Palm Springs

A tired trope gets a trendy, comedic refresh

By Bradley Lane

Popularized in the 1993 Bill Murray classic Groundhog Day, the idea of a time loop has captivated international audiences since its introduction. From arthouse critical darlings like Primer and Run Lola Run to blockbuster genre films like Edge of Tomorrow and Happy Death Day, the allure of a story structure so simple it just repeats itself over and over is simply irresistible to screenwriters. So then, with a proliferation of these films in the current market the only reason to produce one is if you can figure how to differentiate your take on the idea from the trove of pre-existent material.
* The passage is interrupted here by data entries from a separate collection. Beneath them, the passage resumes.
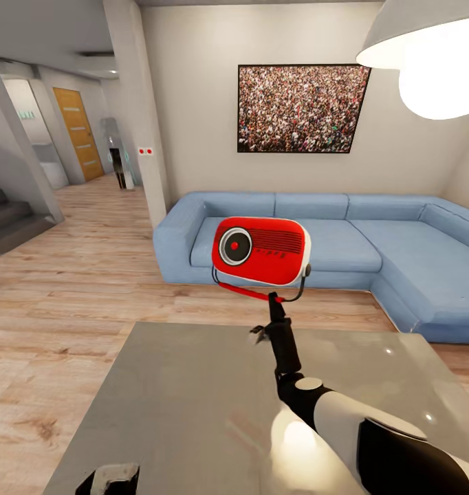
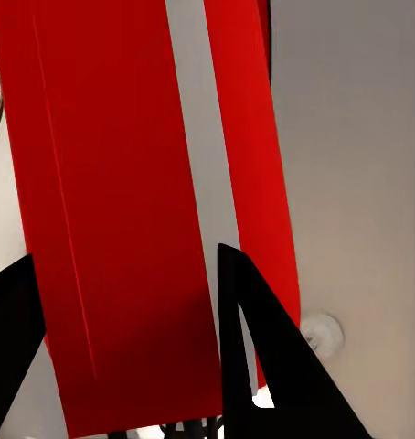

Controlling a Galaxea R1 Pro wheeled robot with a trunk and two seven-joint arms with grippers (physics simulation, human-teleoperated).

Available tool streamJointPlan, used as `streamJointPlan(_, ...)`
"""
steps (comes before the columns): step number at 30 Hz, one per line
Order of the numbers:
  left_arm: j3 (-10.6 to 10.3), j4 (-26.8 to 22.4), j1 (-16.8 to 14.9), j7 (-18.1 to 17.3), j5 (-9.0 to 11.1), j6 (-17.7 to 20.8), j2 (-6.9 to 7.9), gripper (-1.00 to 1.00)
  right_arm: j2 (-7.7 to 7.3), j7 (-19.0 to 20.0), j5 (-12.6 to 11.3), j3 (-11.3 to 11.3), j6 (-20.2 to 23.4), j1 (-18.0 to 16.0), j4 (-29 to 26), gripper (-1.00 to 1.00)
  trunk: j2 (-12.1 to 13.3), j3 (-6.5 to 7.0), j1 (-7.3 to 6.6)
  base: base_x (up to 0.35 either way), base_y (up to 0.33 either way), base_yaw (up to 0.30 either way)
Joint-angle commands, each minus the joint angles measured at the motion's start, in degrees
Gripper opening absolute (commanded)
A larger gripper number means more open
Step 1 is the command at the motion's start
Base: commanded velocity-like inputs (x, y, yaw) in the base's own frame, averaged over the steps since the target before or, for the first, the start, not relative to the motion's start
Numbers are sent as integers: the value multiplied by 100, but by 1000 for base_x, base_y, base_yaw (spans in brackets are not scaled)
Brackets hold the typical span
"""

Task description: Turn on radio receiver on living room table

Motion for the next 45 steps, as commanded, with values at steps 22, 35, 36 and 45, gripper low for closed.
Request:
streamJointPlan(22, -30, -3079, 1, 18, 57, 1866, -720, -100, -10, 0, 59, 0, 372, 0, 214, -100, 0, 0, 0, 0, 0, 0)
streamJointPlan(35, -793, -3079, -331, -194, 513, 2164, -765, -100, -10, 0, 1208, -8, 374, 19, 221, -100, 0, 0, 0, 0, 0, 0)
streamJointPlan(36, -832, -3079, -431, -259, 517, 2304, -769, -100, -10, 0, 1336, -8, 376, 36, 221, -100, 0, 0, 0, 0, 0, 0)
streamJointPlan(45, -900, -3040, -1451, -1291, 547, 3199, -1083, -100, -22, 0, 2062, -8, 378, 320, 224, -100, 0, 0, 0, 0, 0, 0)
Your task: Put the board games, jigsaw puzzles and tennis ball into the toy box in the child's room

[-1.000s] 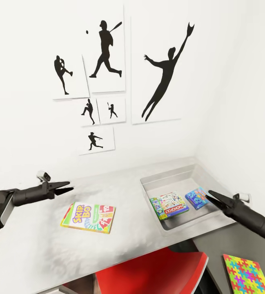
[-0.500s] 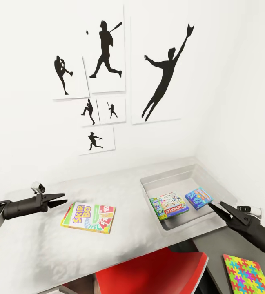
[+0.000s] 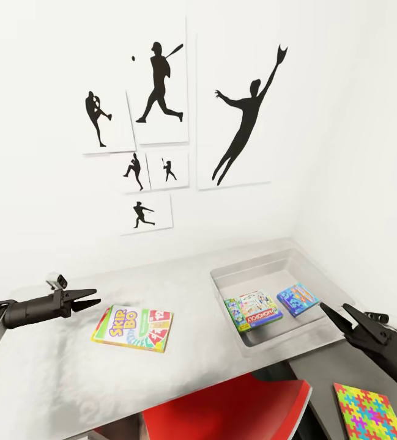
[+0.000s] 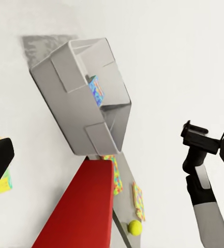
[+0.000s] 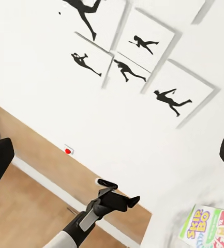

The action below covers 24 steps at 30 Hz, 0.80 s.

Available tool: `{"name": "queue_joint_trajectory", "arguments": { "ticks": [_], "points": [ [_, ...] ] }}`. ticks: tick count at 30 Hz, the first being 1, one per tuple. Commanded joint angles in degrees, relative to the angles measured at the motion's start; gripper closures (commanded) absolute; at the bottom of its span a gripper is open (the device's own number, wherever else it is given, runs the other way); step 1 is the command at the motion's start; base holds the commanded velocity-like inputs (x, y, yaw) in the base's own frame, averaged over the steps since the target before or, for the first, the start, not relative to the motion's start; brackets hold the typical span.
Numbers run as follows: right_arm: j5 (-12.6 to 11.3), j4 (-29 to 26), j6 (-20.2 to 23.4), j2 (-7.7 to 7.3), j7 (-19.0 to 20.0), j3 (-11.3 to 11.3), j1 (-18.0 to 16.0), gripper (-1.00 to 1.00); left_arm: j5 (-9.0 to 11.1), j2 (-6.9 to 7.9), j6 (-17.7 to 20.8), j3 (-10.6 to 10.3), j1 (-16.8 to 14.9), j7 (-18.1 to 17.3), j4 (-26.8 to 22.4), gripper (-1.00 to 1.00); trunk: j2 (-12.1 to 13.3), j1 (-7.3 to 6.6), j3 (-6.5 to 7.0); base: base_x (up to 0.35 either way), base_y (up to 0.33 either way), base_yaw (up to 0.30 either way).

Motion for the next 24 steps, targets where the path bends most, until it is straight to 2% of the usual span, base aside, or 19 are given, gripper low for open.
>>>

This is exactly where Hulu’s newest exclusive, Palm Springs begins to show signs it might fall short of creating its own identity. Despite this, the film is consistently entertaining, but does little to distinguish itself from the tired trope, ultimately making it feel disposable.

Starring internet darling Andy Samberg and the criminally underworked Christin Milioti as Nyles and Sarah, Palm Springs takes place in the titular town as the characters are gathered to celebrate Sarah’s sister’s wedding. Upon their meeting at the reception they hit it off and in the process of getting to know one another, Sarah is accidentally entered to the time loop Nyles was, unbeknownst to her, already stuck in. What follows is a predictable, if not entertaining, film about love, familial relationships and the nature of the universe.

The concept of two people trying to make it through eternity with one another is rife with potential for facilitating all kinds of philosophical messages about modern life, relationships, or just about any existential ideology. This is precisely why it is so frustrating then, that Palm Springs essentially boils down to an extremely by the number’s romantic comedy. Proved as the far-out time travel narrative device is quickly dismissed as mere window dressing for sickly-sweet romanticism.

It isn’t all bad though; the story maintains a quick pace so that I never found myself bored during the film. In fact, throughout the film I was consistently entertained by the genuine intimacy between Samberg and Milioti’s characters. Their evolution from broken and jaded to open and emotionally venerable is admittedly well written. However, its fatal flaw is that whatever message the filmmakers set out to communicate is drowned in romantic platitudes and comes up feeling short on actual substance.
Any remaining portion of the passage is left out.